This is not one of those stories at the beginning where we talk about the presumption of innocence on both sides.  We`re at the end, convicted of, as you just described, something with serious national security implications, which is why this kind of trading is illegal, why you have to declare when you are doing foreign lobbying, because we have laws that say, we don`t want people running a campaign for president while working for foreigners without everyone knowing about it. 

There are good reasons for this, as you say, Chris.  And so I think it`s quite, quite serious to see that all laid out in open court, and then have this sort of mind-set, whether you want to call it a certain elite Beltway mind-set, or what some political folks call the swamp, the mind-set that this should be dismissed, that this was OK, that this was business as usual, that this was -- quote, unquote -- "blameless."

It`s not blameless.  That`s why there`s so many felonies.  And if Paul Manafort was, as he claimed before the court today, under penalty of perjury, if he is so humiliated, as he said, when was he humiliated, Chris?

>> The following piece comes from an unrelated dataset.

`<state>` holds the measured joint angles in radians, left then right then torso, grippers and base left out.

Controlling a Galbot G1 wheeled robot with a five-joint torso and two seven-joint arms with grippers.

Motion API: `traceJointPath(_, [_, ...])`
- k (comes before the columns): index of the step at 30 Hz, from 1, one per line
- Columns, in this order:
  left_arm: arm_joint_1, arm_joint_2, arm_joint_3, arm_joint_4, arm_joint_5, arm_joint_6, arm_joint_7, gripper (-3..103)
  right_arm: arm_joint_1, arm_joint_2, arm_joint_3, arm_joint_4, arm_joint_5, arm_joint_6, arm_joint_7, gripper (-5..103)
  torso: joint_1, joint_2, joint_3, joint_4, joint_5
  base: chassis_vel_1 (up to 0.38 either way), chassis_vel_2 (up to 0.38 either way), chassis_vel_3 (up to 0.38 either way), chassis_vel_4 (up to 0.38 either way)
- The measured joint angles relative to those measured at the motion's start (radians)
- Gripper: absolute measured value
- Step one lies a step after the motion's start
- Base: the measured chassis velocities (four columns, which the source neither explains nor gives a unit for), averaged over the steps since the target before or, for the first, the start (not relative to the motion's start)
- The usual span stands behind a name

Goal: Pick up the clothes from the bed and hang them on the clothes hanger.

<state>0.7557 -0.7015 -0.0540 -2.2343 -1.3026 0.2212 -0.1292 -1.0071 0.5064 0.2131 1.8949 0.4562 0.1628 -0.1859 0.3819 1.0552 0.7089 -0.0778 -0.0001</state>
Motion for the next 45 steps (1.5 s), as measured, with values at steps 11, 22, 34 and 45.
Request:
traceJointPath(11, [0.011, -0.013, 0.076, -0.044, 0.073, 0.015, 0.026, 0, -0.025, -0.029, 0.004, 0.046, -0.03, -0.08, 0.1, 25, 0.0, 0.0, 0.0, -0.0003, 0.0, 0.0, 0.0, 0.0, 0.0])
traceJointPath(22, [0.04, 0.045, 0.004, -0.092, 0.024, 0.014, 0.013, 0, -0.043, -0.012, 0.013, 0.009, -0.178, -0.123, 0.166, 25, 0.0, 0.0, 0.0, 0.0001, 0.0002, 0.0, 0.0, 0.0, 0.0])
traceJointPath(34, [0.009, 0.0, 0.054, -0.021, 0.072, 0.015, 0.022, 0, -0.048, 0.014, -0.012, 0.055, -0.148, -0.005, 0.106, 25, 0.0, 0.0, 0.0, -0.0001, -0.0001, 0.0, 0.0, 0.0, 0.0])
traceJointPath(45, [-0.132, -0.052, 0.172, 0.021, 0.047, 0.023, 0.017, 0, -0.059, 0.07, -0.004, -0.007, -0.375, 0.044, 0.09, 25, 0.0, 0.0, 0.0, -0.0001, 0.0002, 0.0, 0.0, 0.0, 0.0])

Was he humiliated when he first got caught and he kept fighting it?  Was humiliated when he lied to the prosecutors on the Mueller team and said he would help them, and then lied to their face and committed new felonies, which have been proven in court?  Was he humiliated when he kept back- channel conversations going, allegedly, with Donald Trump`s White House team for whatever reason, trying to feed misinformation to the Mueller probe on a matter of legal and national security?

When exactly did he have his change of heart?  Judge Ellis spoke from the bench tonight and said:  I was surprised you didn`t express repentance.  But you get four years out of 20 anyway. 

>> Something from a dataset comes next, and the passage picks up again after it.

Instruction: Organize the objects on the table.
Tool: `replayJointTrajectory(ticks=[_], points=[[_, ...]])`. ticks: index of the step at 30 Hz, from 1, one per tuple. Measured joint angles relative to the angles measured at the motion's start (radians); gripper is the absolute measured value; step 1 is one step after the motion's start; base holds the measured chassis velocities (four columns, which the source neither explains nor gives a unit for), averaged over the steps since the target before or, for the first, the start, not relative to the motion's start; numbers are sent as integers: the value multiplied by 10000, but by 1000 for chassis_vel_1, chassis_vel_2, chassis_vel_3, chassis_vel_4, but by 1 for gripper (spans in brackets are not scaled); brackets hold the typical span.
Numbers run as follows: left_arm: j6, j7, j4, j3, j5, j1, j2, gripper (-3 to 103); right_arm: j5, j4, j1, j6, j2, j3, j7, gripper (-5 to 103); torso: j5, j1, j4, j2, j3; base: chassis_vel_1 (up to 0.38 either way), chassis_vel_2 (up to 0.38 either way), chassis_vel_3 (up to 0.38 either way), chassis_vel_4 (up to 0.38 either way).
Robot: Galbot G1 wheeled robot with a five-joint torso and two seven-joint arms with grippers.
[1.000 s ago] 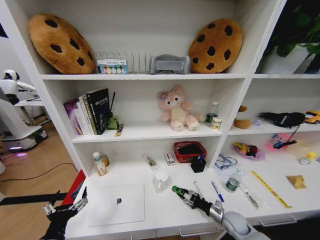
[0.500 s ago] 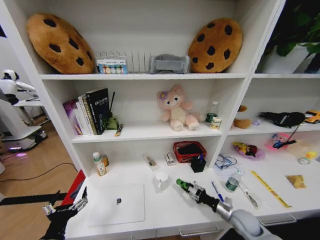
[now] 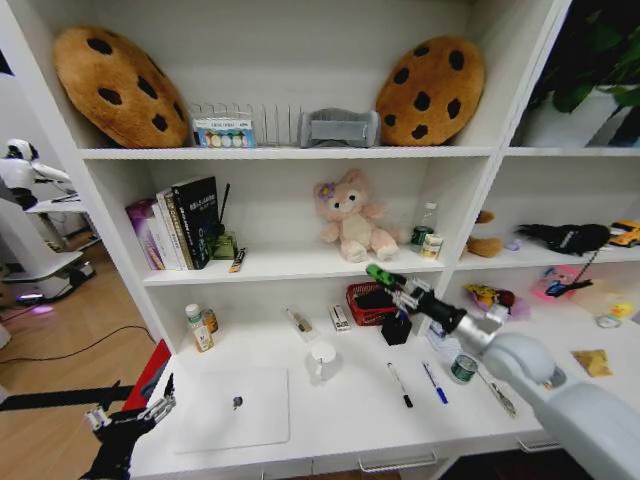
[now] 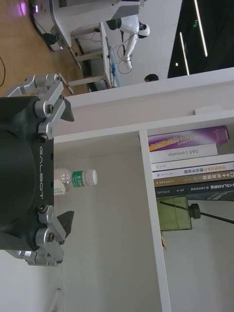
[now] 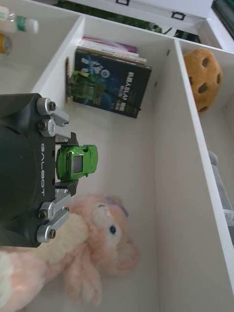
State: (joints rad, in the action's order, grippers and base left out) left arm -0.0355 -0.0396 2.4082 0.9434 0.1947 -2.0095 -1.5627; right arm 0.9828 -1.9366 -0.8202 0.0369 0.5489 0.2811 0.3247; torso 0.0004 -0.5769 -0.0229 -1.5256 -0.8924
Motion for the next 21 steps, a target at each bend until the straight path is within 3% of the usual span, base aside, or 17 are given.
replayJointTrajectory(ticks=[2,3,4,5,7,11,13,14,16,21], points=[[0,0,0,0,1,0,0,100,575,394,1669,457,113,-1219,-41,36,-8,0,6,0,1,0,0,0,0],[0,0,0,0,1,0,0,100,575,394,1669,457,113,-1219,-41,36,-8,0,6,0,1,0,0,0,0],[0,2,0,0,1,0,0,100,886,801,2717,726,297,-2165,-11,36,-9,0,5,-1,0,0,0,0,0],[0,2,0,0,1,0,0,100,886,801,2717,726,297,-2165,-11,36,-9,0,5,-1,0,0,0,0,0],[0,0,2,-1,0,0,0,100,1099,1619,4161,1008,892,-3622,71,36,-4,-1,3,0,-1,0,0,0,0],[0,2,2,0,0,-1,0,100,1053,2230,4979,1196,1553,-4433,-36,36,-2,0,1,-1,0,0,0,0,0],[0,4,2,0,0,-1,0,100,913,3161,5850,1621,2593,-5272,-505,36,-9,-1,6,-1,-1,0,0,0,0],[0,4,2,0,0,-1,0,100,913,3161,5850,1621,2593,-5272,-505,36,-9,-1,6,-1,-1,0,0,0,0],[-1,2,2,0,1,-1,0,100,807,3878,6512,2087,3236,-5936,-662,36,-8,-2,7,0,-1,0,0,0,0],[-1,2,2,0,1,-1,0,100,642,4638,7089,2519,3624,-6651,-511,36,-5,-2,4,0,0,0,0,0,0]])
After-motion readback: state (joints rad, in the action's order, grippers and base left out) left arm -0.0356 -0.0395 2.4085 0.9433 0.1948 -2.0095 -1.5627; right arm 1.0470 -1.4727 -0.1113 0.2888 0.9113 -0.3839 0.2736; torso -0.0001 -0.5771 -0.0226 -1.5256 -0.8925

I mean, I think there`s a lot of surprises here.  And the judge has this power under our system.  As we often say, if we don`t like certain outcomes, you need to look back at the rules and why our system is so tilted in ways that are racial...


MELBER:  ... in ways that are -- have to do with class and money and race.  We know all that.  We have covered all that. 

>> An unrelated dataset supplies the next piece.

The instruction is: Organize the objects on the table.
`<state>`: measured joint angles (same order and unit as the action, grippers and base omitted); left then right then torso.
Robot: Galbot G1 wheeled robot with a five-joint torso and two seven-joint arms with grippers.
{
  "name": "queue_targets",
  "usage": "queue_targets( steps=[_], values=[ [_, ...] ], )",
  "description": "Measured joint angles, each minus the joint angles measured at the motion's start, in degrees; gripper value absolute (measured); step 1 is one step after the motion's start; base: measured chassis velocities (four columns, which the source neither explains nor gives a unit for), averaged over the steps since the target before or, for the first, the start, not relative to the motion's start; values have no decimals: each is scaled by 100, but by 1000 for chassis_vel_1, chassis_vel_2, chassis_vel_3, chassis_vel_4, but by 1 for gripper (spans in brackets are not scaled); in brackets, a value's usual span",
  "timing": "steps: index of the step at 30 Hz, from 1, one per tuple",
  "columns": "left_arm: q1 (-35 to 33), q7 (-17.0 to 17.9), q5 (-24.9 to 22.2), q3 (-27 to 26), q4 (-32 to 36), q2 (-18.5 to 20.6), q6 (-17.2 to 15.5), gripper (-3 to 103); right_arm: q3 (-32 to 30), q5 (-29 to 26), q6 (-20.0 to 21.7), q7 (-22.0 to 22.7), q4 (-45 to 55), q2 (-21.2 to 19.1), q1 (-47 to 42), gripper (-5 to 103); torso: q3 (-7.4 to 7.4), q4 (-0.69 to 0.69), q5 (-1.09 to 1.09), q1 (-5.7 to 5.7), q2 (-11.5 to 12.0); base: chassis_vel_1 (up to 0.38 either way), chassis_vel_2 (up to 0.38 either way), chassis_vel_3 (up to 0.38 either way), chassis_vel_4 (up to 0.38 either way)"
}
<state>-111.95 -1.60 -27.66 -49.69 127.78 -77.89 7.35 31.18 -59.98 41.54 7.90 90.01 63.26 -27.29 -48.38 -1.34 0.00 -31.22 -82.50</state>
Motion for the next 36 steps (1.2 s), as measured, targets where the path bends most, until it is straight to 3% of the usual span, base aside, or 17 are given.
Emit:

But bottom line, to your point, Chris, these are serious crimes, and they`re not getting a very serious punishment. 

MATTHEWS:  Excuse me, Ari.

Let`s listen to the lawyer for Manafort.

UNIDENTIFIED MALE:  There is absolutely no evidence that Paul Manafort was involved with any collusion with any government official from Russia. 

Thank you, everybody. 


MATTHEWS:  Well, that`s all he had to say. 

Thank you. 

Go ahead, Ari.

MELBER:  I think we were just listening, as you said, Chris, to Kevin Downing, Paul Manafort`s longtime lawyer.

That message right there, that wasn`t for the judge.  That certainly wasn`t for next week, where he`s in trouble on other crimes.  We just heard a denial of something he`s not charged with, which goes back to your organizing question earlier on the broadcast on HARDBALL, Chris.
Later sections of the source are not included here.